_Exercise details_
All that is needed is an exact repetition of the lines from the one containing "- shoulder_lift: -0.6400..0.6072" through the final line of the material, without pictures.
● ● ●
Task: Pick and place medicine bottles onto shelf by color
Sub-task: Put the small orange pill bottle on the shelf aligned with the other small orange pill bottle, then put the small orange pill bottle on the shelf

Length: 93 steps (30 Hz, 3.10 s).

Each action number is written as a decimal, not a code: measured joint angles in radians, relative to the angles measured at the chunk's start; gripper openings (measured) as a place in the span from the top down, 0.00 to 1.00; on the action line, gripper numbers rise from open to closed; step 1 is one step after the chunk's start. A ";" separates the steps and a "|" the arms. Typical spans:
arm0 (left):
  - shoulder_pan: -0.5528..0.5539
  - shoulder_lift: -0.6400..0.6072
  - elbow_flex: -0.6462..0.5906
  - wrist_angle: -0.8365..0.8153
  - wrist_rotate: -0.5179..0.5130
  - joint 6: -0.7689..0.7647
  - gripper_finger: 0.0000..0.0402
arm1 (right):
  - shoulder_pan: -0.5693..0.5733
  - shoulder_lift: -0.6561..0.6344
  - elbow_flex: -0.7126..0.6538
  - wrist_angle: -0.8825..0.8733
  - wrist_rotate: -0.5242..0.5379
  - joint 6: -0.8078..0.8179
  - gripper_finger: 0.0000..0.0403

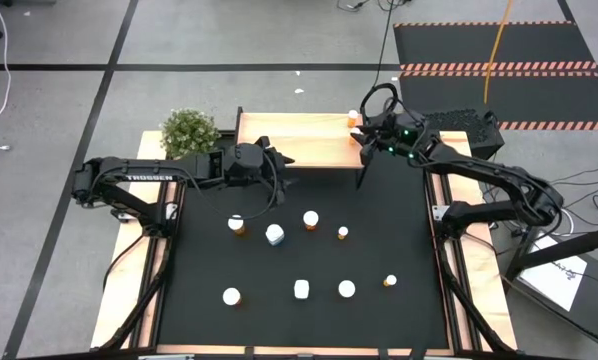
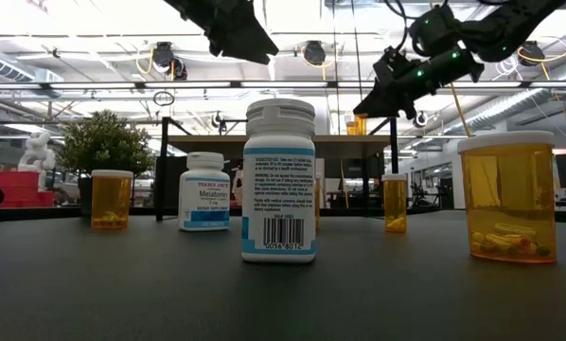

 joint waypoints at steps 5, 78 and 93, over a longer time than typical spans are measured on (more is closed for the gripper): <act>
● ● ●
_Result of the exercise_
  - shoulder_lift: -0.6400..0.6072
  - elbow_flex: -0.6462..0.5906
  - wrist_angle: -0.8365..0.8153
  - wrist_rotate: -0.5179..0.5130
  - joint 6: -0.7689..0.7647
  - gripper_finger: 0.0000..0.0402
arm1 (right):
  - shoulder_pan: -0.5693..0.5733
  - shoulder_lift: -0.6561..0.6344
  - elbow_flex: -0.7126..0.6538
  - wrist_angle: -0.8825..0.8733
  - wrist_rotate: -0.5242..0.5379
  - joint 6: -0.8078..0.8179
  - gripper_finger: 0.0000..0.0403


 joint waypoints at steps 5, 78 and 93, over a longer time than typical spans are measured on (more is closed for the gripper): <act>

The answer is finished.